On Pain of Death
Then Moses went up with Aaron, Nadab and Abihu, and seventy of the elders of Israel, and they saw the God of Israel; and under His feet there appeared to be a pavement of sapphire, as clear as the sky itself. Exodus 24:9-10 NASB
Saw – There’s just one little problem. “‘But,’ he said, ‘you cannot see my face, for no one may see me and live’” (Exodus 33:20). Apparently God forgot to mention this to the seventy elders. Or maybe He granted an exception. The text of 33:20 seems incompatible with 24:10. Rabbis in the second century B.C.E. recognized this problem, and they fixed it. The LXX doesn’t read this way. It says “they saw the place where the God of Israel stood.” According to the LXX, they didn’t see God. They just saw the “place.” Problem solved.
Well, not quite. What this means is that the LXX translation of the Hebrew “corrects” the text according to a preconceived theological bias. Eric John Wyckoff points out that this isn’t the only correction made in the LXX in these few verses:
In the closing scene of the Sinai narrative, Moses and a group of priests and elders experience a visio Dei and eat and drink on the mountaintop (Exod 24:9-11). The MT indicates twice that they actually “see God” (w. 10, 11), with no further explanation. Along with several other departures from a strictly literal translation, the LXX reports instead that they see God’s “place.” How did these variations find their way into the Greek, and which among them constitute theological exegesis embedded in the text? What concerns do they reflect, and by what criteria could they have been justified? Do they modify the passage’s literary function and theological claims?[1]
But if the LXX consulted a different source than the MT, is this really “correction”? Could it be that the original source that the rabbis used when they produced the LXX actually read “where God stood” rather than “saw God”? Since we do not have the manuscripts that were the source of the LXX, we will never know if this is the case, but it seems more likely given the theological context of the rabbis in the second century B.C.E. that they massaged the text to eliminate the problem. In that case, what we have here is theological exegesis disguised as translation.

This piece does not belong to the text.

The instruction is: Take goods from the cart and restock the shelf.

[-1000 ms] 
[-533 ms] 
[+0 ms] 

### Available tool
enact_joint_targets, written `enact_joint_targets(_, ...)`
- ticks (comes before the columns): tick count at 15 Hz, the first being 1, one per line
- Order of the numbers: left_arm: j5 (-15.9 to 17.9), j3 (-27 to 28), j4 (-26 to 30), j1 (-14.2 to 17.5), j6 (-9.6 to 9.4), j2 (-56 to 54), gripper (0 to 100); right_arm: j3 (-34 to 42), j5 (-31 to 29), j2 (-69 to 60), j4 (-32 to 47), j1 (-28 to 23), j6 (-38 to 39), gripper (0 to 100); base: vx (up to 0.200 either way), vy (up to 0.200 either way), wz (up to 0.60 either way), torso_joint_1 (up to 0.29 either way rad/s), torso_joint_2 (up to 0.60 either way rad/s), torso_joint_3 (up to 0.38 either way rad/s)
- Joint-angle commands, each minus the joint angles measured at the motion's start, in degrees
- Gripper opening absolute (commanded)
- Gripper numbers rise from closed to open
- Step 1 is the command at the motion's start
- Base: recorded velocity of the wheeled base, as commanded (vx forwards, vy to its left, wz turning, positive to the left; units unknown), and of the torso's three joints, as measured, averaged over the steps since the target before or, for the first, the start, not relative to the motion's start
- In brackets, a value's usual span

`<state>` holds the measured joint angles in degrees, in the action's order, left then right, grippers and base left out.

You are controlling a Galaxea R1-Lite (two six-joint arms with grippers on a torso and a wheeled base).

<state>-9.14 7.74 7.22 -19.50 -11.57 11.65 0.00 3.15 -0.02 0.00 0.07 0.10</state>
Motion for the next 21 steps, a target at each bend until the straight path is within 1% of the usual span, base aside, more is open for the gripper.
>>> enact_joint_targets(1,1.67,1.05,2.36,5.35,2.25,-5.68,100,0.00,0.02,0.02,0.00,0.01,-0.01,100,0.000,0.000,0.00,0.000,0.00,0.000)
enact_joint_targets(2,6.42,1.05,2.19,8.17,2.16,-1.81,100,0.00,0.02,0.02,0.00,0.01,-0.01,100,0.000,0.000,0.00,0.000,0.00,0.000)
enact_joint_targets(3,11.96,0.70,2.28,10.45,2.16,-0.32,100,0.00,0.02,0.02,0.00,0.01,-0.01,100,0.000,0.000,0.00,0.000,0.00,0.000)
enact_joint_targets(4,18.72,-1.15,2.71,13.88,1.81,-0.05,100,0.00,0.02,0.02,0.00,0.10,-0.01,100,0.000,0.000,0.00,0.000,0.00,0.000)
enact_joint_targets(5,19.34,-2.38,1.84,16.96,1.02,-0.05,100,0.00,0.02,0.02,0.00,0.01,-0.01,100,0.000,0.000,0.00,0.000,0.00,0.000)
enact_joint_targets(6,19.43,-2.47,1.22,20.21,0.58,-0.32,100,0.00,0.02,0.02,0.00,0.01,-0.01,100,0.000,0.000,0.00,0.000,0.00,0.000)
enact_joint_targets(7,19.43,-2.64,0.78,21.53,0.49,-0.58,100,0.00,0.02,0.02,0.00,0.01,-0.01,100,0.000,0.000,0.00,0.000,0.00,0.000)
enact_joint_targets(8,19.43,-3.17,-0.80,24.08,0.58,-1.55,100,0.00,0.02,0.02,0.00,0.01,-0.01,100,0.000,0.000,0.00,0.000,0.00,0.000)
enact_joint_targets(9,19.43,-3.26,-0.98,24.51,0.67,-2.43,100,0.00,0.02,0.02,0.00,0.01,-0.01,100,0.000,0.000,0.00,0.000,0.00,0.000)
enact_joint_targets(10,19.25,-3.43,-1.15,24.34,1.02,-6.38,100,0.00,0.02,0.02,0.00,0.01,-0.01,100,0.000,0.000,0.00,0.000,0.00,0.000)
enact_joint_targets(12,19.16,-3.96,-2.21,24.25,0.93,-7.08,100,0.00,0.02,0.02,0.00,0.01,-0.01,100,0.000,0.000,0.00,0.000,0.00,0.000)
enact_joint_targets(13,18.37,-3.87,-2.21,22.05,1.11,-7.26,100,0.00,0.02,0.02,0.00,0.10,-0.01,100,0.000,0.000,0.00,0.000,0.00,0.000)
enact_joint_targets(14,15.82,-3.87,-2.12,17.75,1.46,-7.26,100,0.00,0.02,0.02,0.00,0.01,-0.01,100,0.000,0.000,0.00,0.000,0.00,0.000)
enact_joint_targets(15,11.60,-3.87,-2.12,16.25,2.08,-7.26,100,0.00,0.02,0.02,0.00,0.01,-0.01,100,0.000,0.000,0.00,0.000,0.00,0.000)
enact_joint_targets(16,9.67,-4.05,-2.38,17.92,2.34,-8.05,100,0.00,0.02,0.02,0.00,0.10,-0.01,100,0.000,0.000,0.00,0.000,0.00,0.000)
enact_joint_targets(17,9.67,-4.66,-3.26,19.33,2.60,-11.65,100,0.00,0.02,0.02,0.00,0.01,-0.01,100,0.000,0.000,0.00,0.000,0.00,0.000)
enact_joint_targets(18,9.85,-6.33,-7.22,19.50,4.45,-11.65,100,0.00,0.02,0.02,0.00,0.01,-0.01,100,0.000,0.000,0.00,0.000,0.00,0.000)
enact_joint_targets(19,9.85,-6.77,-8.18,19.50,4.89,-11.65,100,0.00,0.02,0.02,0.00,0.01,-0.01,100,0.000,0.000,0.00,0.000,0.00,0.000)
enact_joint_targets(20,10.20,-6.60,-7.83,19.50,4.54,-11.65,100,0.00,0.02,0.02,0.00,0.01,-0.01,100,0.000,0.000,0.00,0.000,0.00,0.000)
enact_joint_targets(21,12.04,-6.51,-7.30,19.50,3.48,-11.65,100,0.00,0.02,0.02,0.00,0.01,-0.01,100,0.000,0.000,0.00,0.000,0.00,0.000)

Why does this matter? It’s just a minor detail in the story. The reason it matters is that it indicates a willingness to alter the text based on theological bias; something that seems to have occurred in other places as well. The impact is that no one objected. The integrity of the text wasn’t as important as the theology. And if that was the case for Jewish rabbis in the second century before the Messiah, what makes us think that same linguistic program wasn’t operating in the Jewish communities after the ministry of the Messiah? The method is Jewish despite our naïve belief that texts were meticulously copied with exactitude. Apparently theological corrections were made when necessary and still considered divinely inspired. What’s good for the goose is good for the gander. Why change if the believing community is still predominately Jewish? Just fix things along the way so that the message is consistent and clear. If the Messiah doesn’t return as expected, alter the text to fit the circumstances. No more Pauline apocalyptic urgency. Now the Gospels aren’t quite so frenzied. Circumstances dictated revision. No one objected. Two thousand years later we no longer read Paul as if he were a man holding the Bible in one hand and a sign proclaiming the end of the world in the other. How did that happen?
Topical Index: LXX, exegesis, translation, apocalyptic, Exodus 24:9-10
[1] Eric John Wyckoff, “When Does Translation Become Exegesis? Exodus 24:9-11 in the Masoretic Text and the Septuagint,” The Catholic Biblical Quarterly, 74, 2012, p. 675.